Les enjeux sont considérables pour les dirigeants religieux iraniens dans le contexte de la guerre entre Israël et le groupe islamiste palestinien Hamas, qui a éclaté après le 7 octobre. Ils doivent également faire face à une contestation croissante dans leur pays en raison des difficultés économiques et des restrictions sociales.

Alors que Téhéran tente d'éviter une confrontation directe avec Israël qui pourrait attirer les États-Unis, ses alliés de l'axe de la résistance - notamment le Hezbollah au Liban et les Houthis au Yémen - ont attaqué des cibles israéliennes et américaines.

Un diplomate occidental informé de la question a confirmé la livraison de missiles balistiques iraniens à la Russie au cours des dernières semaines, sans donner plus de détails.

Il a déclaré que les pays occidentaux craignaient que le transfert réciproque d'armes par la Russie à l'Iran ne renforce la position de ce dernier dans un éventuel conflit avec les États-Unis et Israël.

En novembre, l'Iran a déclaré qu'il avait finalisé des accords pour que la Russie lui fournisse des avions de chasse Su-35, des hélicoptères d'attaque Mi-28 et des avions d'entraînement pour pilotes Yak-130.
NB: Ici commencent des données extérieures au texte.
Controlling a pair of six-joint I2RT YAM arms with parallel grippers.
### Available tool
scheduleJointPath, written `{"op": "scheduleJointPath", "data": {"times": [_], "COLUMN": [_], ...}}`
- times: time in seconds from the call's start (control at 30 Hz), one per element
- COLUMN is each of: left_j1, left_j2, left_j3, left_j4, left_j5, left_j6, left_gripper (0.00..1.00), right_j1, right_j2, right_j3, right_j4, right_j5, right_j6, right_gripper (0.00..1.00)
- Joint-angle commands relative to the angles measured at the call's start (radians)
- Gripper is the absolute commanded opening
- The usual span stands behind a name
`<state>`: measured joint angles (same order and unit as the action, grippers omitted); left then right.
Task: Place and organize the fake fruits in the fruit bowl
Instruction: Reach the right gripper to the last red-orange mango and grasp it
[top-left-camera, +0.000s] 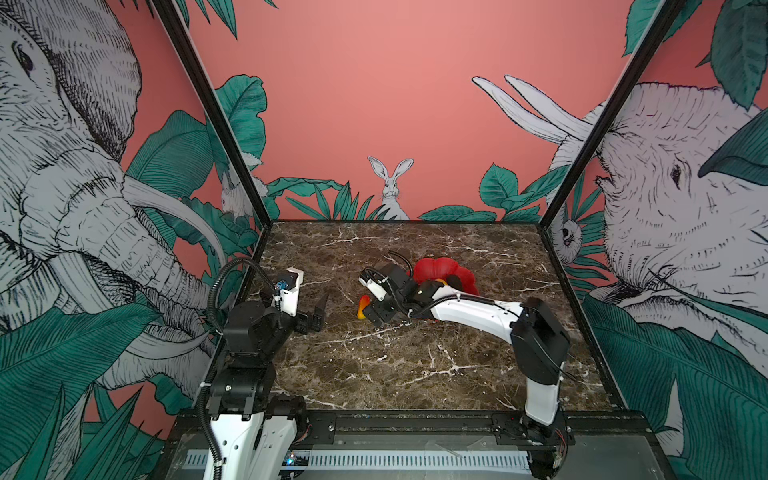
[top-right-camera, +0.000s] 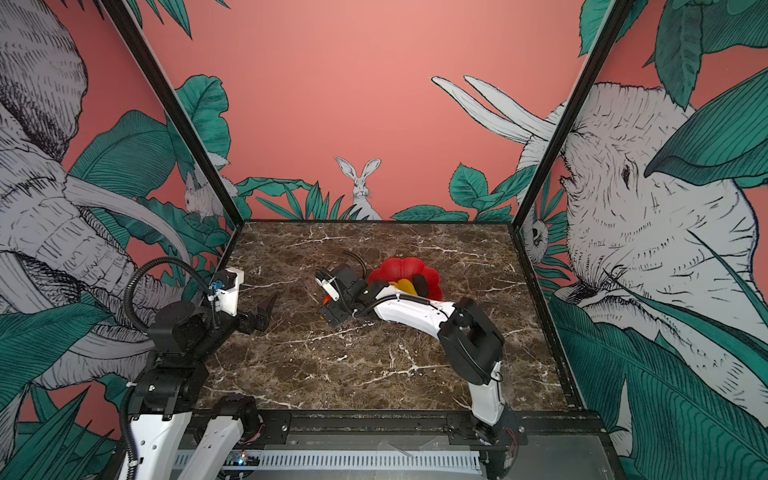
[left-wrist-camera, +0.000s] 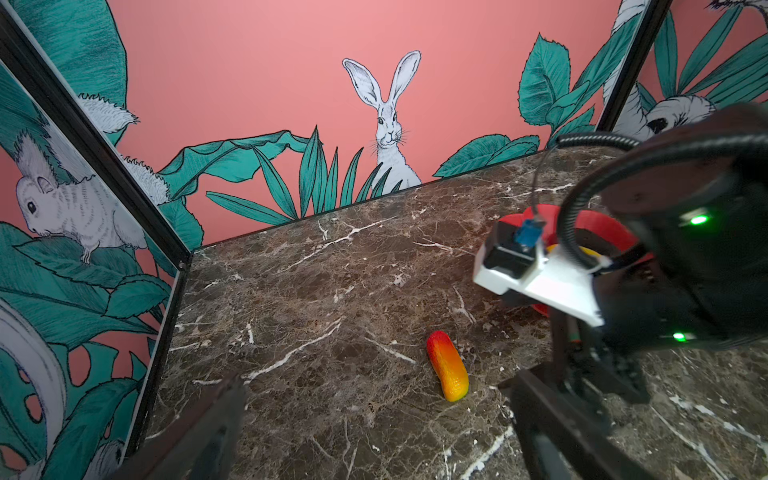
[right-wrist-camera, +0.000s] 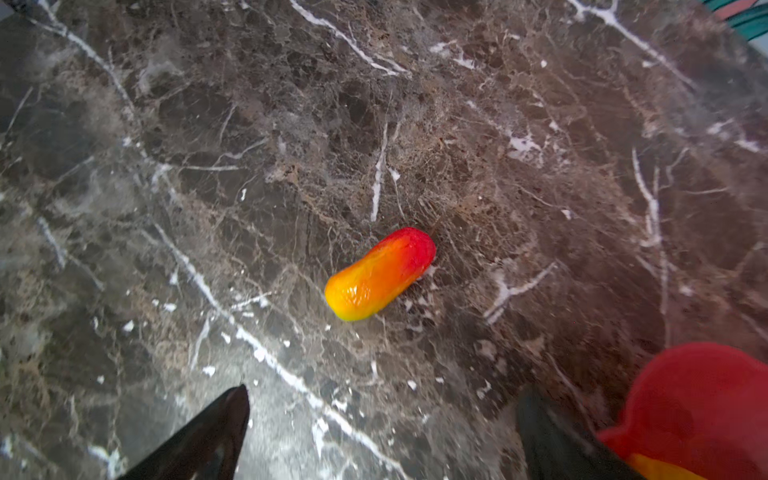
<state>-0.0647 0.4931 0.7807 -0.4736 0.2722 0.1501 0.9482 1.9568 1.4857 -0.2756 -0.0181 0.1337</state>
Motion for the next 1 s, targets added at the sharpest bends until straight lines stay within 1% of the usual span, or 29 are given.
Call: {"op": "scheduleJointPath", "data": {"times": [0.0,0.13,0.23,0.37,0.47,0.67,0.73,0.83,0.87,0.97], "left_j1": [0.002,0.002,0.002,0.003,0.0,0.002,0.0,0.002,0.002,0.003], "left_j2": [-0.005,-0.004,0.001,-0.004,-0.007,-0.008,-0.01,-0.013,-0.014,-0.019], "left_j3": [-0.008,-0.008,-0.006,-0.006,-0.008,-0.006,-0.006,-0.006,-0.006,-0.008], "left_j4": [-0.011,-0.01,-0.009,-0.01,-0.011,-0.01,-0.009,-0.01,-0.01,-0.012], "left_j5": [0.001,0.002,0.005,0.001,-0.002,0.001,0.0,-0.002,-0.004,-0.007], "left_j6": [0.004,0.004,0.005,0.005,0.006,0.007,0.006,0.006,0.007,0.008], "left_gripper": [1.0,1.0,1.0,1.0,1.0,1.0,1.0,1.0,1.0,1.0], "right_j1": [-0.005,-0.003,-0.003,-0.004,-0.004,-0.004,-0.004,-0.005,-0.005,-0.005], "right_j2": [0.069,0.152,0.196,0.269,0.313,0.349,0.355,0.357,0.355,0.331], "right_j3": [0.066,0.117,0.143,0.206,0.245,0.271,0.272,0.27,0.268,0.256], "right_j4": [0.082,0.098,0.125,0.106,0.087,0.058,0.056,0.052,0.051,0.04], "right_j5": [0.018,0.039,0.018,-0.012,-0.02,-0.013,-0.014,-0.023,-0.027,-0.032], "right_j6": [0.157,0.24,0.283,0.337,0.37,0.384,0.382,0.38,0.379,0.352], "right_gripper": [0.99,1.0,0.97,0.86,0.76,0.68,0.62,0.5,0.43,0.31]}}
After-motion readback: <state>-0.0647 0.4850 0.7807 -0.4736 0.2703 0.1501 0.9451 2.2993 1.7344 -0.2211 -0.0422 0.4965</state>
L'analyste Gregory Brew de l'Eurasia Group, une société de conseil en risques politiques, a déclaré que la Russie était un allié de complaisance pour l'Iran.

"La relation est transactionnelle : en échange des drones, l'Iran attend davantage de coopération en matière de sécurité et d'armement avancé, en particulier des avions modernes", a-t-il déclaré.